Task prompt: Scan the entries below for the word "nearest". Copy each line that has it.

Task data:
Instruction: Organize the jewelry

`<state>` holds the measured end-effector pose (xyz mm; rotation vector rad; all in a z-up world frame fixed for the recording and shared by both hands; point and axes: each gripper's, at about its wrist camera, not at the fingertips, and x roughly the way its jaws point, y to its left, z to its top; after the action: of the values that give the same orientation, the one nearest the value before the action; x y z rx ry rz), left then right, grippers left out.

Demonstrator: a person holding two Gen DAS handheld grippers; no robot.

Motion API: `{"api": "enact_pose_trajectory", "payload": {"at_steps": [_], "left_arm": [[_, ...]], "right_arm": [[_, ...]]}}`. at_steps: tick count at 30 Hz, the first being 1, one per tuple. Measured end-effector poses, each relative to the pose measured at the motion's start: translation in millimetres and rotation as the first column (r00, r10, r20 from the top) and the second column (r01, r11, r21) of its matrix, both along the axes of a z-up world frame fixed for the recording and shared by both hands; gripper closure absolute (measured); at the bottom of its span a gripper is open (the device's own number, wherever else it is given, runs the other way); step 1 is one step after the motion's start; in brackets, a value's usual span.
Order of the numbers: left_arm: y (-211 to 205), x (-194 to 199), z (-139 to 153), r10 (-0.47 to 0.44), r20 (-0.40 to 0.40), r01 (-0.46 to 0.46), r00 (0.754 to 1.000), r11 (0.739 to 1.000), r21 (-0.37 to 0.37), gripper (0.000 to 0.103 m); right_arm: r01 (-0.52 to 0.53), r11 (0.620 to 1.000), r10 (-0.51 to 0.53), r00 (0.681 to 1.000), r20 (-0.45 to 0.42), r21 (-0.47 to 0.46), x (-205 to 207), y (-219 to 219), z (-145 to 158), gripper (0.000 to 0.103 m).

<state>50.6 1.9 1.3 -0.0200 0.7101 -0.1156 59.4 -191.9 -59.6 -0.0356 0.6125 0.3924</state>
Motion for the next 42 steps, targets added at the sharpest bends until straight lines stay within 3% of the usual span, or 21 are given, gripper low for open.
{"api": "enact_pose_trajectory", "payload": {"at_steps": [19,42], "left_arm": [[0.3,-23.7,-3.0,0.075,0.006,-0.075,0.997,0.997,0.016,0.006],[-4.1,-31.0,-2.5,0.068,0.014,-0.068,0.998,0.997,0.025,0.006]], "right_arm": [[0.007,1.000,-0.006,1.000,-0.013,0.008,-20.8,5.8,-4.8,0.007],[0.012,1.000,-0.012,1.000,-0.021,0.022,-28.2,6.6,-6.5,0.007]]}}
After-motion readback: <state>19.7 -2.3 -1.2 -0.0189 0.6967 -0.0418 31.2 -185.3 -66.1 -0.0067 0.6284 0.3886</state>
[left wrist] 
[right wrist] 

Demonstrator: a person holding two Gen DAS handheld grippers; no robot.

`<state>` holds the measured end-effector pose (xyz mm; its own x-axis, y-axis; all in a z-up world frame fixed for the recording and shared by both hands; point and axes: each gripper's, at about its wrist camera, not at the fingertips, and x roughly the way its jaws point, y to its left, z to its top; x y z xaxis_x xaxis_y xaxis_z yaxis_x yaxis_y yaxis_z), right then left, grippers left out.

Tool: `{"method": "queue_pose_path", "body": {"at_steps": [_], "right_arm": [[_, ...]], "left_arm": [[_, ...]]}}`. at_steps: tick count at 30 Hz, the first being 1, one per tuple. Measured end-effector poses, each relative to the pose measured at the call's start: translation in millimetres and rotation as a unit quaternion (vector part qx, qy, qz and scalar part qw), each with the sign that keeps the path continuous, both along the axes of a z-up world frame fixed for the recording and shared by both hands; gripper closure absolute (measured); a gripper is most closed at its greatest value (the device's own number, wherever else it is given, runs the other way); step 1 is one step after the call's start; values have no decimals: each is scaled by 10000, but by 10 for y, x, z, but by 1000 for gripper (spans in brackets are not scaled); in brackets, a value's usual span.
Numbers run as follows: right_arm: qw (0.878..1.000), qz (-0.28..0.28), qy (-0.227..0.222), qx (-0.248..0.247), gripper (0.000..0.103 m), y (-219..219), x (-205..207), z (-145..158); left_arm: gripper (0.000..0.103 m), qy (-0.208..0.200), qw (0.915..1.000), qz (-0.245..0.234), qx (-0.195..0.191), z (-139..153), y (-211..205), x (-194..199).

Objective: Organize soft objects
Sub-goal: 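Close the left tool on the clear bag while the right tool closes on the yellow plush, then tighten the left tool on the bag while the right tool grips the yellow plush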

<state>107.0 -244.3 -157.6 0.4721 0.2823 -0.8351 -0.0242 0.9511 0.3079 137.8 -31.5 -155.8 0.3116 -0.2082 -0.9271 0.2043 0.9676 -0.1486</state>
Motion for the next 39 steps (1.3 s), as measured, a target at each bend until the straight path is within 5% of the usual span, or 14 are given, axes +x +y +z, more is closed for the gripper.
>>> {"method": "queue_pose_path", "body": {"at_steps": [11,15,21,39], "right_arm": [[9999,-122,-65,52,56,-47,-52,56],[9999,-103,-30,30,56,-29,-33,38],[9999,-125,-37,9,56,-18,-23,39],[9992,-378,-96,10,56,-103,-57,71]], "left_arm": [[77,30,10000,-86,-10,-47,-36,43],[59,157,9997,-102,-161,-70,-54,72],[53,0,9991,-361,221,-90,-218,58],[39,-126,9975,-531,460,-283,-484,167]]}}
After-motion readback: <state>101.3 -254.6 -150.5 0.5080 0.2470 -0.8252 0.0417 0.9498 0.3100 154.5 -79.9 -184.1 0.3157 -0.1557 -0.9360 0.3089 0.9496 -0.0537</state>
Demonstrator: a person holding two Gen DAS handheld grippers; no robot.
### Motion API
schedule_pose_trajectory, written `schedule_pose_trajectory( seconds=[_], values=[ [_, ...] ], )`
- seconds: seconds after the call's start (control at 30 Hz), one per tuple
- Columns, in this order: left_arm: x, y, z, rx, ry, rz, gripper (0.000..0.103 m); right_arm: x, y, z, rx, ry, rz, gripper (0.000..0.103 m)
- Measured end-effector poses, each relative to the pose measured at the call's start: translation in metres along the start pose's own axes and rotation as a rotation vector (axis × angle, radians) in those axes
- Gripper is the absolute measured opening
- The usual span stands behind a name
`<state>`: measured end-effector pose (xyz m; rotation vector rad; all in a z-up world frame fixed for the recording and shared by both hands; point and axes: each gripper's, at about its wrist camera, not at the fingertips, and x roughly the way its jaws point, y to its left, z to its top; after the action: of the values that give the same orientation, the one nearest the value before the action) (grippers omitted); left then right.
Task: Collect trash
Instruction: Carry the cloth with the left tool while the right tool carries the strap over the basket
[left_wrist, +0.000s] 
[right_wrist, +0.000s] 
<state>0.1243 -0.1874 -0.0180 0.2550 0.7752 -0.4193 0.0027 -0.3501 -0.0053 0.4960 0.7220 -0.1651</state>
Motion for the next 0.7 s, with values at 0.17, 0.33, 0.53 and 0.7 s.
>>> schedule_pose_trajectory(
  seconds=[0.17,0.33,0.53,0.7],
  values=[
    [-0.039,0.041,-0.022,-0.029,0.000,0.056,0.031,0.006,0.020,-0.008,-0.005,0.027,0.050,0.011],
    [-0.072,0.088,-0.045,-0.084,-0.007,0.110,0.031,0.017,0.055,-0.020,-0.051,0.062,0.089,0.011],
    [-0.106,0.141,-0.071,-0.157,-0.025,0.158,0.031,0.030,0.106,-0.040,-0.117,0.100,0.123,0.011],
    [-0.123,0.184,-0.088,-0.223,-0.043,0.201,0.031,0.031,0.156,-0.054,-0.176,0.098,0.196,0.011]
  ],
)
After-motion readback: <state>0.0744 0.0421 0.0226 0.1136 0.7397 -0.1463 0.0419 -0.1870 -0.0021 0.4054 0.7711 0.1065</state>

Response:
`<state>` holds the measured end-effector pose (xyz mm; rotation vector rad; all in a z-up world frame fixed for the recording and shared by both hands; point and axes: each gripper's, at about its wrist camera, not at the fingertips, and x roughly the way its jaws point, y to its left, z to its top; after the action: of the values that give the same orientation, the one nearest the value before the action; x y z rx ry rz), left then right, grippers left out.
`<state>`: measured end-effector pose (xyz m; rotation vector rad; all in a z-up world frame fixed for the recording and shared by both hands; point and axes: each gripper's, at about its wrist camera, not at the fingertips, and x roughly the way its jaws point, y to its left, z to its top; after the action: of the values that give the same orientation, the one nearest the value before the action) (grippers omitted); left then right.

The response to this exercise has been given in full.